Unter den vier verbliebenen Kandidaten aber landeten die Forscher gleich einen Volltreffer: „Während die drei anderen Substanzen keine Wirksamkeit zeigte, hemmte eine dieser niedermolekularen chemischen Verbindungen die Interferonbildung effizient. Wir waren selbst überrascht von der unglaublichen guten Ausbeute aus der Verbindung unserer beider Methoden“, berichtet Waibler. In weiteren Experimenten wiesen die PEI-Forscher nach, dass durch die neue Substanz die Interferon-alpha-Ausschüttung auch auf andere Gefahrensignale wie beispielsweise andere Viren oder Doppelstrang-DNA gehemmt wurde. Allerdings stellten sie auch fest, dass bei hohen Wirkstoffkonzentrationen eine zelltoxische Wirkung einsetzt. Der nächste Schritt wird daher sein, aus der neu entdeckten Leitsubstanz weitere Kandidaten abzuleiten, die selektiv und noch spezifischer die Bindung von Interferon an den Rezeptor hemmen und auch in hohen Konzentrationen keine Toxizität aufweisen.

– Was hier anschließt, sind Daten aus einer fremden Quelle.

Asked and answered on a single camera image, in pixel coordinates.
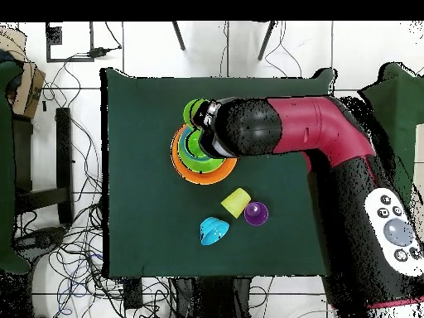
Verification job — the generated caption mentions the large orange plastic bowl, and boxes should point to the large orange plastic bowl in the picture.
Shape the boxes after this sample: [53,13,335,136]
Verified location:
[170,123,239,186]

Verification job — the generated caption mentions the green plastic bowl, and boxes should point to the green plastic bowl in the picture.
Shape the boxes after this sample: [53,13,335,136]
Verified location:
[176,127,228,174]

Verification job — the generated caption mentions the green plastic cup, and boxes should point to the green plastic cup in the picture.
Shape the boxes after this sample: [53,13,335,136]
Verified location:
[182,98,210,128]
[187,129,210,158]

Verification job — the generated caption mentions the yellow plastic cup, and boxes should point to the yellow plastic cup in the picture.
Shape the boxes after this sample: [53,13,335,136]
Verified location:
[220,187,252,220]

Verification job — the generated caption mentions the ribbed cyan plastic bowl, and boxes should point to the ribbed cyan plastic bowl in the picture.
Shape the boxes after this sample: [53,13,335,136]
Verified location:
[199,216,230,247]

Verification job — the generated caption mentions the purple plastic cup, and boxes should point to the purple plastic cup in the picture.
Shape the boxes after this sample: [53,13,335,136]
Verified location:
[243,201,270,227]

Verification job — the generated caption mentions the dark green table cloth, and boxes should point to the dark green table cloth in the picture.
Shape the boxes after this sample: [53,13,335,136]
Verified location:
[100,67,337,278]

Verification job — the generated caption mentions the black power strip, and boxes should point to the black power strip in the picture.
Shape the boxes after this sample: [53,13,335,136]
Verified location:
[123,277,143,309]

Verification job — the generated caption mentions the black tripod leg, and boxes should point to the black tripod leg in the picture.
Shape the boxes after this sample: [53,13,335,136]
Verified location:
[257,21,277,61]
[171,21,186,51]

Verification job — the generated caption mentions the black power adapter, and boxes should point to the black power adapter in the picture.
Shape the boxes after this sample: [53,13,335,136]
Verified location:
[89,46,122,58]

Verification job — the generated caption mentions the black stand base with knob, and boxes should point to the black stand base with knob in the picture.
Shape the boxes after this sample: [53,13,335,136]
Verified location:
[14,226,67,256]

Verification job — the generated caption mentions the green-clothed side table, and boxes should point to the green-clothed side table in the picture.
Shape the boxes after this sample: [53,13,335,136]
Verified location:
[357,62,424,206]
[0,60,32,275]

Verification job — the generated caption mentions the brown cardboard box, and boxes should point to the brown cardboard box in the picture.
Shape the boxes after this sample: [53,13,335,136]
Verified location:
[0,26,46,119]

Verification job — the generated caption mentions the white boxes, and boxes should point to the white boxes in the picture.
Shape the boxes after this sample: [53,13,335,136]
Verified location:
[412,123,424,233]

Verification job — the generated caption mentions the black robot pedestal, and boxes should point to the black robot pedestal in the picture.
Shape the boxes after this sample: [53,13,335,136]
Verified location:
[171,277,253,318]

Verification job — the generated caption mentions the black bench frame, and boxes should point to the black bench frame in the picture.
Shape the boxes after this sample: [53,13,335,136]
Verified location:
[12,107,75,226]

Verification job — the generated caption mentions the black square floor frame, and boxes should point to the black square floor frame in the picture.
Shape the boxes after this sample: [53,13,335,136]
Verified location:
[45,22,95,63]

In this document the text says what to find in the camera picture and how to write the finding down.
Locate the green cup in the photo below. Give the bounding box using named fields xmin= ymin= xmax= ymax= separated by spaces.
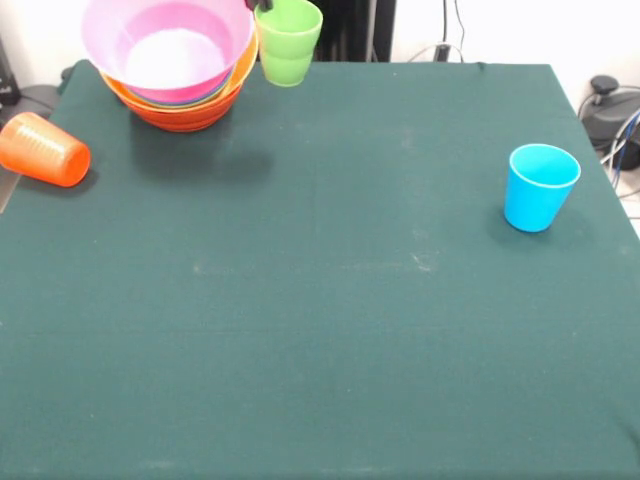
xmin=254 ymin=0 xmax=325 ymax=89

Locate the large orange bowl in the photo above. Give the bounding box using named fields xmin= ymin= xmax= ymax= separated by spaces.
xmin=98 ymin=32 xmax=261 ymax=117

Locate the red-orange bowl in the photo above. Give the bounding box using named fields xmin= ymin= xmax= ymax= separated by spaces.
xmin=116 ymin=89 xmax=237 ymax=134

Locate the large pink bowl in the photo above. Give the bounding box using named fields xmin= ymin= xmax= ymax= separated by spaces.
xmin=81 ymin=0 xmax=257 ymax=104

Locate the red-orange cup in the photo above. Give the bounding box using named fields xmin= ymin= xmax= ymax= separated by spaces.
xmin=0 ymin=111 xmax=92 ymax=189

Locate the light blue cup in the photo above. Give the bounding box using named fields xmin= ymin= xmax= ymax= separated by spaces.
xmin=503 ymin=143 xmax=583 ymax=234

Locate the black stand base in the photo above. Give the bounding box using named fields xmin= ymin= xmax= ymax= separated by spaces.
xmin=578 ymin=74 xmax=640 ymax=151

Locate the dark green tablecloth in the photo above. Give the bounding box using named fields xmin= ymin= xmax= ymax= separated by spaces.
xmin=0 ymin=58 xmax=640 ymax=480

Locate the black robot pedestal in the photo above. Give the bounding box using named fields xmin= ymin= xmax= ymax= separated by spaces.
xmin=249 ymin=0 xmax=397 ymax=63

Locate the black wall cable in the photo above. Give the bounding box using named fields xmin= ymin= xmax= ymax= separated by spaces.
xmin=442 ymin=0 xmax=467 ymax=61

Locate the white and blue cable bundle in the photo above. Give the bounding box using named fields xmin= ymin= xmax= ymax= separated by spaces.
xmin=599 ymin=107 xmax=640 ymax=221

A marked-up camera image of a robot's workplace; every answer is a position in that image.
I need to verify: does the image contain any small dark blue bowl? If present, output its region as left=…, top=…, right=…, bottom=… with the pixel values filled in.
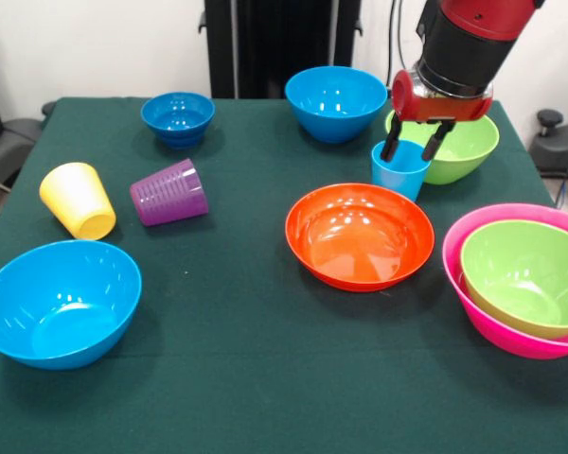
left=140, top=91, right=216, bottom=149

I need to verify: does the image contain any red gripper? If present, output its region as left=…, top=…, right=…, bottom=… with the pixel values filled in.
left=379, top=69, right=495, bottom=164

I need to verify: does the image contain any pink bowl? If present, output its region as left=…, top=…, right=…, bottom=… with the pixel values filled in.
left=442, top=202, right=568, bottom=360

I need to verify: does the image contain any orange bowl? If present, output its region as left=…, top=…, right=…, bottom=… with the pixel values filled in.
left=284, top=183, right=435, bottom=293

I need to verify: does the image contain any green bowl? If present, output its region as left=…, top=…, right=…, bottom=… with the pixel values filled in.
left=384, top=109, right=501, bottom=185
left=460, top=219, right=568, bottom=340

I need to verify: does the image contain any black wall cable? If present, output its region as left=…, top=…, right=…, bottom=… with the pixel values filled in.
left=386, top=0, right=409, bottom=98

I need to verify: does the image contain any dark green table cloth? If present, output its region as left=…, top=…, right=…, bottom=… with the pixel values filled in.
left=0, top=96, right=568, bottom=454

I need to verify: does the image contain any yellow cup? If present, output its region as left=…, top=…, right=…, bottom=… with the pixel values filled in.
left=38, top=162, right=117, bottom=241

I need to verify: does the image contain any light blue bowl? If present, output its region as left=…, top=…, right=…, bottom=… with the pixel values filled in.
left=0, top=238, right=144, bottom=372
left=284, top=65, right=389, bottom=145

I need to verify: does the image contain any black pedestal leg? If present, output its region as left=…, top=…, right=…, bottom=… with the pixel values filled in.
left=528, top=109, right=568, bottom=179
left=0, top=117, right=44, bottom=190

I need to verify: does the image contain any purple cup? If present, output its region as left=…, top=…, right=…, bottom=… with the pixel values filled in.
left=129, top=157, right=209, bottom=227

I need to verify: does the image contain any light blue cup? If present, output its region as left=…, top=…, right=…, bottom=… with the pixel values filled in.
left=370, top=139, right=433, bottom=203

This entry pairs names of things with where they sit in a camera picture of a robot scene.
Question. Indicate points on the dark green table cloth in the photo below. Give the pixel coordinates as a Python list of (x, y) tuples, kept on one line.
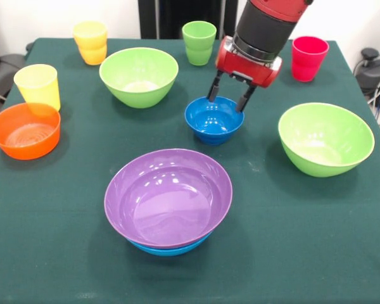
[(272, 237)]

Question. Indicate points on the green cup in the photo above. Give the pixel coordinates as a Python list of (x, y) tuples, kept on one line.
[(199, 47)]

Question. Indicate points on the yellow orange cup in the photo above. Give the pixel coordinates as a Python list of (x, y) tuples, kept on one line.
[(90, 47)]

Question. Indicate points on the green bowl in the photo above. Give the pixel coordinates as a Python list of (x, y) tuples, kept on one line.
[(139, 79), (326, 149)]

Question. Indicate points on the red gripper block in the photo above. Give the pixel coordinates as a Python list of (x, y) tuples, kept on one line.
[(247, 68)]

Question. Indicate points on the orange bowl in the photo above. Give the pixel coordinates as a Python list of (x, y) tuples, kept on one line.
[(28, 136)]

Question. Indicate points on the large light blue bowl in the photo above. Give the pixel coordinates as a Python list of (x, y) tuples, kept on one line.
[(168, 250)]

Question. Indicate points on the small dark blue bowl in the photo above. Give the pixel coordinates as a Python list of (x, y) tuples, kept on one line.
[(213, 126)]

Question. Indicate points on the purple bowl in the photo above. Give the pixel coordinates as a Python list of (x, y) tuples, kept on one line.
[(164, 202)]

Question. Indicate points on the red cup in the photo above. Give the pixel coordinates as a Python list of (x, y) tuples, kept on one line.
[(308, 63)]

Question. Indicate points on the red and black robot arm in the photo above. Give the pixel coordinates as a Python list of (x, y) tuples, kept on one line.
[(269, 22)]

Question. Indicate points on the black panel with poles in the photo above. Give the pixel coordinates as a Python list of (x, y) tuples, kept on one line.
[(177, 19)]

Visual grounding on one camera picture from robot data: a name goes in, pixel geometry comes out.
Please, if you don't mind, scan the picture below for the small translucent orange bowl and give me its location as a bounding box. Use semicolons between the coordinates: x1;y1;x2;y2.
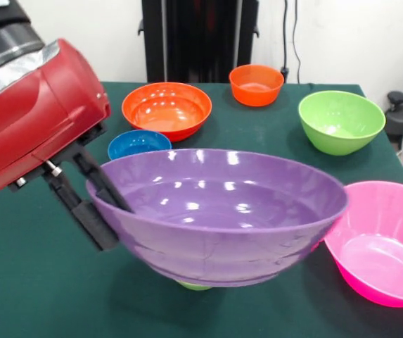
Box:
229;63;286;108

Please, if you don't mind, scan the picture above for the dark green table cloth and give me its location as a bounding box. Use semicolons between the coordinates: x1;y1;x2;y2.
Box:
0;81;403;338

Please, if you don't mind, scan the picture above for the small green bowl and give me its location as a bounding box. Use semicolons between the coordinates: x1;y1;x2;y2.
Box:
177;280;213;292

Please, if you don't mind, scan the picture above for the small dark blue bowl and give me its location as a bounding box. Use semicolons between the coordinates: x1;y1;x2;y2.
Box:
107;129;172;161

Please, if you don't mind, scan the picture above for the purple bowl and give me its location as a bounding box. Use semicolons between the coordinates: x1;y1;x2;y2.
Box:
85;148;349;288

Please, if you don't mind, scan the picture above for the black wall cable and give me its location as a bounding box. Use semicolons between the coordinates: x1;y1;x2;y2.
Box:
278;0;302;85

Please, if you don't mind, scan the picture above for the large pink bowl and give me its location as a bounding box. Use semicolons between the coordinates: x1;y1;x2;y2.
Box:
309;180;403;308

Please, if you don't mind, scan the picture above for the large green bowl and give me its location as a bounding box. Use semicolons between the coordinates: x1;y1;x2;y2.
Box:
298;90;387;156

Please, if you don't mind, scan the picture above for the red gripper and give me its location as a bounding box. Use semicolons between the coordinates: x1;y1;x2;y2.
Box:
0;38;135;252

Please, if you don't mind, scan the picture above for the large orange bowl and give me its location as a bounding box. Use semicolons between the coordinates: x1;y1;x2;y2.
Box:
121;82;212;143

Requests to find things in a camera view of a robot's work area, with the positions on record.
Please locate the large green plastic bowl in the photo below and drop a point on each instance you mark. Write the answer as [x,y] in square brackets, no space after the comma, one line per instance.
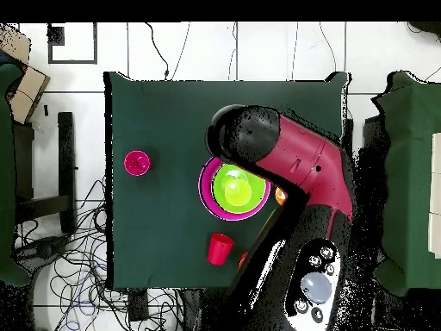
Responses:
[220,193]

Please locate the large pink plastic bowl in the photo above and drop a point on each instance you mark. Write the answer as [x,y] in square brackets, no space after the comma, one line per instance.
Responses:
[205,193]

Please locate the yellow plastic cup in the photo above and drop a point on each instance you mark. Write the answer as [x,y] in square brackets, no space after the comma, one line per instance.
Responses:
[237,193]

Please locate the red plastic cup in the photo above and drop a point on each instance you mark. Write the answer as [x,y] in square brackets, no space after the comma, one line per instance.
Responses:
[218,250]

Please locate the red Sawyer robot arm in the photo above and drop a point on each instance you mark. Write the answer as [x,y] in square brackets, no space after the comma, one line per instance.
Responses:
[310,162]

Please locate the white boxes stack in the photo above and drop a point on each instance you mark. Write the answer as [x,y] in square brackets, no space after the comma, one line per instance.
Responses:
[436,172]

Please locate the orange plastic cup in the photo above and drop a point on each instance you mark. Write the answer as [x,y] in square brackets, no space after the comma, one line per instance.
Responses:
[279,196]

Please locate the red-orange plastic cup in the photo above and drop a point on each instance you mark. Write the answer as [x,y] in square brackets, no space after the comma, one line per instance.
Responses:
[243,260]

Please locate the magenta plastic cup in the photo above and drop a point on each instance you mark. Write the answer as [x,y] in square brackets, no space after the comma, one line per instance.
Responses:
[137,163]

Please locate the dark green tablecloth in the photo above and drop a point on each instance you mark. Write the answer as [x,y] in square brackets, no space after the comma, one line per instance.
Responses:
[165,113]

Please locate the black box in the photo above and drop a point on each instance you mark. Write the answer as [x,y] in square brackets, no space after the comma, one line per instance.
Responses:
[373,138]

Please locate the grey base with black knob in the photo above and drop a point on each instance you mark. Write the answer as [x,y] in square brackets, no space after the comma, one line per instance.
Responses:
[44,250]

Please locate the green cloth covered table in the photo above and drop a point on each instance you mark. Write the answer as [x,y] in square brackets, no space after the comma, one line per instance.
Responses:
[5,172]
[410,172]

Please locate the brown cardboard box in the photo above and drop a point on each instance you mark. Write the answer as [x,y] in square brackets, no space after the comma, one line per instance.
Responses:
[27,89]

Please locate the black stand frame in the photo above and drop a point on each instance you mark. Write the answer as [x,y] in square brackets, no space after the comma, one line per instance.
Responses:
[66,155]

Über die konkrete Suche eines Hemmstoffs der Interferon-alpha-Wirkung hinaus dürfte der methodische Ansatz der beiden Wissenschaftler noch bedeutsam werden. Möglicherweise lassen sich durch die innovative Kombination dieser sehr unterschiedlichen Technologien in kurzer Zeit viele weitere Substanzen ausfindig machen, die bestimmte Protein-Protein-Interaktionen hemmen können.